Poco más quedaba por leer de la novela, cuando del camaranchón donde reposaba Don Quijote, salió Sancho Panza todo alborotado, diciendo a voces: Acudid, señores, presto, socorred a mi señor, que anda envuelto en la más reñida y trabada batalla que mis ojos han visto. Vive Dios, que ha dado una cuchillada al gigante enemigo de la señora princesa Micomicona, que le ha tajado la cabeza cercén a cercén como si fuera un nabo. ¿Qué dices, hermano?, dijo el cura, dejando de leer lo que de la novela quedaba. ¿Estáis en vos, Sancho? ¿Cómo diablos puede ser eso que decís, estando el gigante dos mil leguas de aquí?

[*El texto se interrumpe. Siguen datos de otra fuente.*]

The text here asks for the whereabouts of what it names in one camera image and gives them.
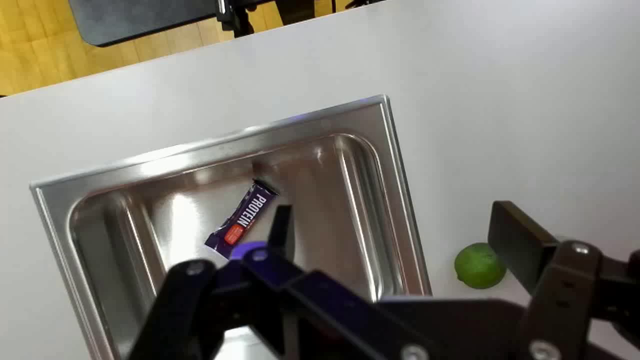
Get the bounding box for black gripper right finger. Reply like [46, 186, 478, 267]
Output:
[486, 200, 640, 360]

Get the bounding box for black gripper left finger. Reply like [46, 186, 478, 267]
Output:
[127, 202, 432, 360]

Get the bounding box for purple protein bar snack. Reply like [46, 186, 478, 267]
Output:
[205, 178, 278, 261]

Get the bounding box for stainless steel sink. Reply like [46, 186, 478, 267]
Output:
[28, 95, 435, 360]

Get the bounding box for green lime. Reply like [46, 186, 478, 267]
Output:
[453, 243, 508, 291]

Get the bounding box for black stand legs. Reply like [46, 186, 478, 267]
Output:
[217, 0, 387, 40]

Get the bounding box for dark grey flat panel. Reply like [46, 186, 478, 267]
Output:
[66, 0, 232, 49]

Así comienza, Jesús, el trigésimo quinto capítulo de “El Quijote”. Y así termina:
Bien, dijo el cura, me parece esta novela; pero no me puedo persuadir que esto sea verdad, y si es fingido, fingió mal el autor, porque no se puede imaginar que haya marido tan necio que quiera hacer tan costosa experiencia como Anselmo. Si este caso se pusiera entre un galán y una dama, pudiérase llevar; pero entre marido y mujer, algo tiene de imposible, y en lo que toca al modo de contarle, no me descontenta.
En el arte, y en la literatura, la ficción y la realidad se postulan como posibles, sin que por ello sean evidentes. La ficción y la realidad constituyen un juego, una suerte de sugerencia, como esa palmatoria que aun apagada ilumina el pergamino, los pergaminos, los números romanos que la sustentan.
En el arte, y en la literatura, la ficción y la realidad se asemejan a los papeles estelares que en “El Quijote” cervantino desempeñan Sancho Panza y su armado caballero. Ellos se conjugan y se concilian, se complementan, como la realidad y la ficción que nos ocupa.
La luz se acomoda a las sombras. Acaso en la metáfora última, el bien y el mal son sinónimos del idealismo, y el materialismo, de la ficción y de la realidad, del alma y los aperos que se nos muestran en tu cuadro.